■ **GOAL OF THE EXERCISE**: Please copy, exactly as written, the span from the first line below to the line that contains "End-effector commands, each", including both, and skip the pictures.

=== MATERIAL PROVIDED ===

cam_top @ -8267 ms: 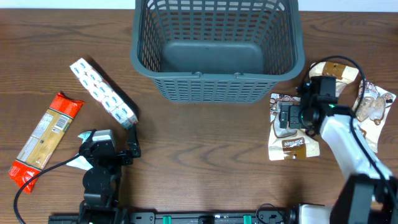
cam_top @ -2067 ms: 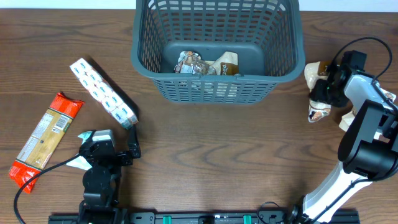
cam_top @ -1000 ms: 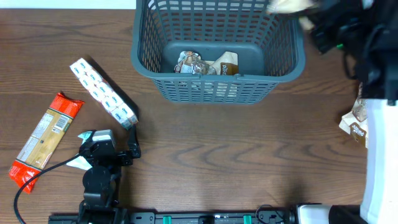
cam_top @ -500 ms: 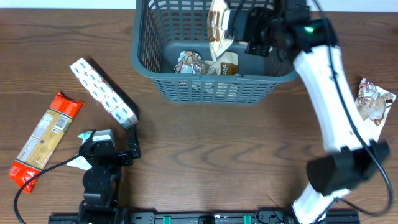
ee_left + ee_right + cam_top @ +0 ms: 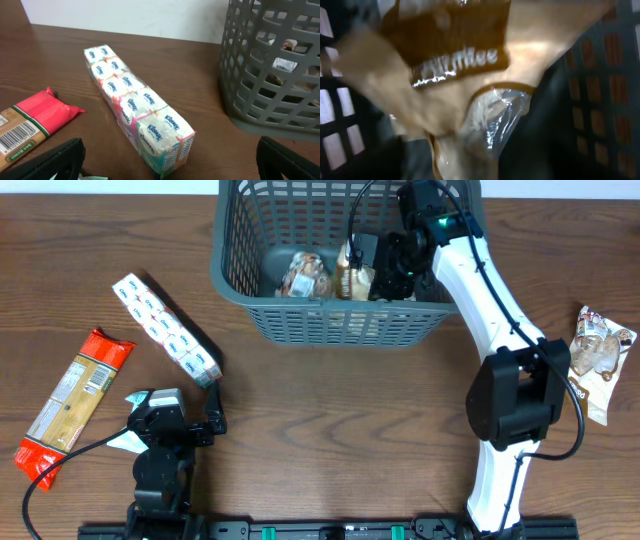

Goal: Pack container
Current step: 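Carry the second pouch with the right gripper into the basket, then reach the right gripper to the last pouch and grasp it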

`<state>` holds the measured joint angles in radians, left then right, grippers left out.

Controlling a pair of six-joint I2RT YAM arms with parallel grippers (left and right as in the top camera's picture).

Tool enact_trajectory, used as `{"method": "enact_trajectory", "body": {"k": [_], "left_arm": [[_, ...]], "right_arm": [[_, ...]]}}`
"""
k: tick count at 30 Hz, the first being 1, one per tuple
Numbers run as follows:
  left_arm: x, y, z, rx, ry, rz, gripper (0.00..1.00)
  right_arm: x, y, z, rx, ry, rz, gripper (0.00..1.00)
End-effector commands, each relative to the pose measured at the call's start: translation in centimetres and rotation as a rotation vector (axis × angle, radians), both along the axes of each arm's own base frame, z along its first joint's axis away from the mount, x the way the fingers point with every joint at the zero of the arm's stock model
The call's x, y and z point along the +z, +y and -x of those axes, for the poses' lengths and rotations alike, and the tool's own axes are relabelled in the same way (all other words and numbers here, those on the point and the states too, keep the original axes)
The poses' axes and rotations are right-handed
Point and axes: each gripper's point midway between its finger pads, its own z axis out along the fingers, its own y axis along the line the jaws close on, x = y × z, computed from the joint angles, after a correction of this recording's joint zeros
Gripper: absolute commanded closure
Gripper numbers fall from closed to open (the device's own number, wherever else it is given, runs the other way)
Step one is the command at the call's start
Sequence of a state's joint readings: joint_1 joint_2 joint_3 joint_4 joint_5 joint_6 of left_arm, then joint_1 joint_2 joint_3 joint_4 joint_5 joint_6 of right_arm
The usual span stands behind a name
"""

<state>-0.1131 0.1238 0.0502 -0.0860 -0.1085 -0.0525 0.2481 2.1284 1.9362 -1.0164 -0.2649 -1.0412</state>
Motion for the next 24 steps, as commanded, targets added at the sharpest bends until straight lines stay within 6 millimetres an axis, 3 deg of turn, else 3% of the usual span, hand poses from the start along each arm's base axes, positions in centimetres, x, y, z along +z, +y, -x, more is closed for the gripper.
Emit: {"method": "enact_trajectory", "body": {"k": [1, 3, 6, 10, 11, 13, 14, 16, 18, 22, 24], "left_arm": [[-1.7, 0.2, 0.3, 0.008, 0.052, -0.001, 0.02], [-1.7, 0.2, 0.3, 0.008, 0.052, -0.001, 0.02], [-1.7, 0.2, 0.3, 0.008, 0.052, -0.001, 0.01], [-1.7, -0.1, 0.3, -0.007, 0.053, 0.003, 0.02], [-1.7, -0.2, 0.3, -0.011, 0.053, 0.004, 0.01], [-1.7, -0.3, 0.2, -0.016, 0.053, 0.006, 0.02], [-1.7, -0.3, 0.2, -0.016, 0.053, 0.006, 0.02], [-1.7, -0.3, 0.2, -0.016, 0.053, 0.006, 0.02], [-1.7, -0.3, 0.2, -0.016, 0.053, 0.006, 0.01], [-1.7, -0.3, 0.2, -0.016, 0.053, 0.006, 0.02], [-1.7, -0.3, 0.2, -0.016, 0.053, 0.006, 0.01]], "right_arm": [[4.3, -0.4, 0.2, -0.082, -0.035, -0.049, 0.12], [6.9, -0.8, 0.6, -0.086, -0.058, -0.055, 0.13], [12.6, -1.5, 1.3, -0.118, -0.136, -0.084, 0.11], [22.2, -3.6, 1.6, -0.249, -0.332, -0.172, 0.11], [24.2, -4.6, 1.5, -0.302, -0.383, -0.191, 0.11], [28.7, -8.5, 1.1, -0.517, -0.497, -0.238, 0.11], [31.2, -12.8, 1.2, -0.738, -0.566, -0.274, 0.09], [32.4, -18.4, 2.0, -1.002, -0.602, -0.295, 0.09], [31.7, -24.3, 3.5, -1.277, -0.583, -0.304, 0.07], [26.8, -33.7, 8.0, -1.737, -0.402, -0.32, 0.05], [24.0, -37.3, 10.1, -1.918, -0.307, -0.317, 0.04]]}}
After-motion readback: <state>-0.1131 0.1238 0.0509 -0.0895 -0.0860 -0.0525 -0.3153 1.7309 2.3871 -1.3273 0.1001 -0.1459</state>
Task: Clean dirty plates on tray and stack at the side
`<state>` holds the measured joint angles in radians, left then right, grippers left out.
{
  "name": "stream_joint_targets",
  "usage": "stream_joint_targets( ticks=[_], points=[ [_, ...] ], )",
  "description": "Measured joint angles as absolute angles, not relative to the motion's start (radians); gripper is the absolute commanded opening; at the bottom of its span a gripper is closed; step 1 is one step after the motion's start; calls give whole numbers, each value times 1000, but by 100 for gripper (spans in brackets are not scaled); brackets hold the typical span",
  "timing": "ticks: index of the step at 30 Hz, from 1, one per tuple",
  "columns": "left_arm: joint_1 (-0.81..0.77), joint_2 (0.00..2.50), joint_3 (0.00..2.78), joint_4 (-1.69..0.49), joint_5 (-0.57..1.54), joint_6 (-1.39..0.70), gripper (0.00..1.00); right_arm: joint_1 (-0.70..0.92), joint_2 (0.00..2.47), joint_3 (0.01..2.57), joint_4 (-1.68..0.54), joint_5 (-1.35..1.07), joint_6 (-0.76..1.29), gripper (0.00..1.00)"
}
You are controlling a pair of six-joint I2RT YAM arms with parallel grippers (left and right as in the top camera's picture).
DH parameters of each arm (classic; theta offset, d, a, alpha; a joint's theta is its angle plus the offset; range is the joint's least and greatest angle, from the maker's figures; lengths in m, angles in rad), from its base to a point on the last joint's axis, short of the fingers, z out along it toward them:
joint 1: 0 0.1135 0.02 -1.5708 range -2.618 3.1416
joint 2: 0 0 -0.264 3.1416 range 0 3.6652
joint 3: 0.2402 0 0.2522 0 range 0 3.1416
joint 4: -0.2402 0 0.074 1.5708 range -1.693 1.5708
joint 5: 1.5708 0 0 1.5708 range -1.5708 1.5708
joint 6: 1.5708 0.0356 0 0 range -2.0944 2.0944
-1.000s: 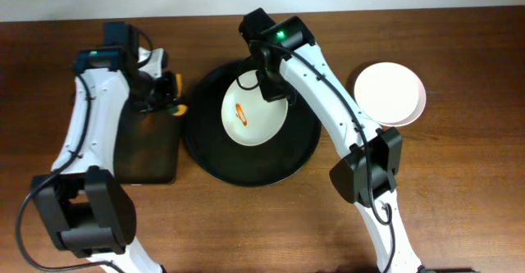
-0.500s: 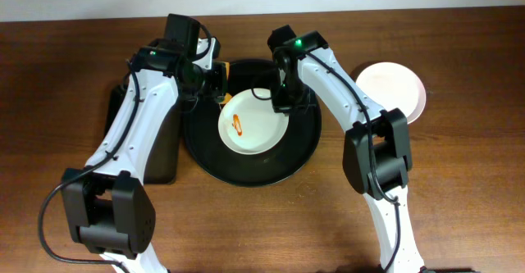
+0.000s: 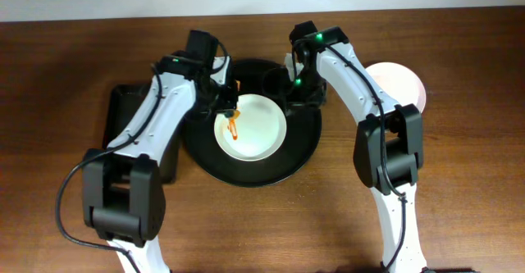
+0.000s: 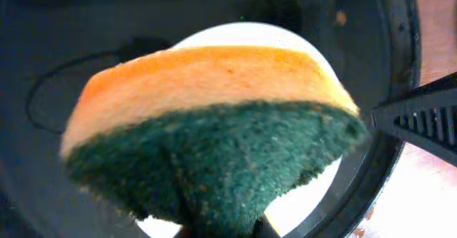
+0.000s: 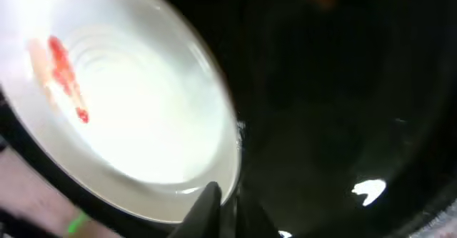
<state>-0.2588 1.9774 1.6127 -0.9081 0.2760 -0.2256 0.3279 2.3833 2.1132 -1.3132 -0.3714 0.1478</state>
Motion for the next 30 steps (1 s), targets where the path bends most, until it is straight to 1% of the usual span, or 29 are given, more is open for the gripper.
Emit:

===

■ **ANSWER TO THIS TASK**:
cam_top @ -8267 ms: 
cam_top @ -2067 ms: 
cam_top @ -1000 ms: 
cam_top @ -500 ms: 
ee_left + ee_right + cam_top @ +0 ms: 

Goal: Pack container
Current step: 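Carry the second pouch with the right gripper into the basket, then reach the right gripper to the last pouch and grasp it
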
`<state>` holds the measured joint angles in radians, left then right, grippers left out.

Controlling a pair of six-joint I2RT YAM arms with parallel grippers (left and right as in the top camera's picture).

Tool enact_trajectory, used as `{"method": "enact_trajectory", "body": {"k": [_], "left_arm": [[_, ...]], "right_arm": [[_, ...]]}}`
"""
k: tick count at 30 Hz, the first being 1, one per tuple
Numbers run as follows:
  left_arm: x, y, z, rx, ry, rz, gripper (0.00..1.00)
  right_arm: x, y, z, rx, ry, rz, gripper (0.00..1.00)
End-effector commands, each relative to the pose measured at the call's start: translation in centimetres and rotation as a rotation vector (axis × angle, radians), both along the axes of each arm's own base frame, z along its first joint's axis away from the mount, x the way the fingers point with every joint at the zero of the arm's stock model

The exercise is now done.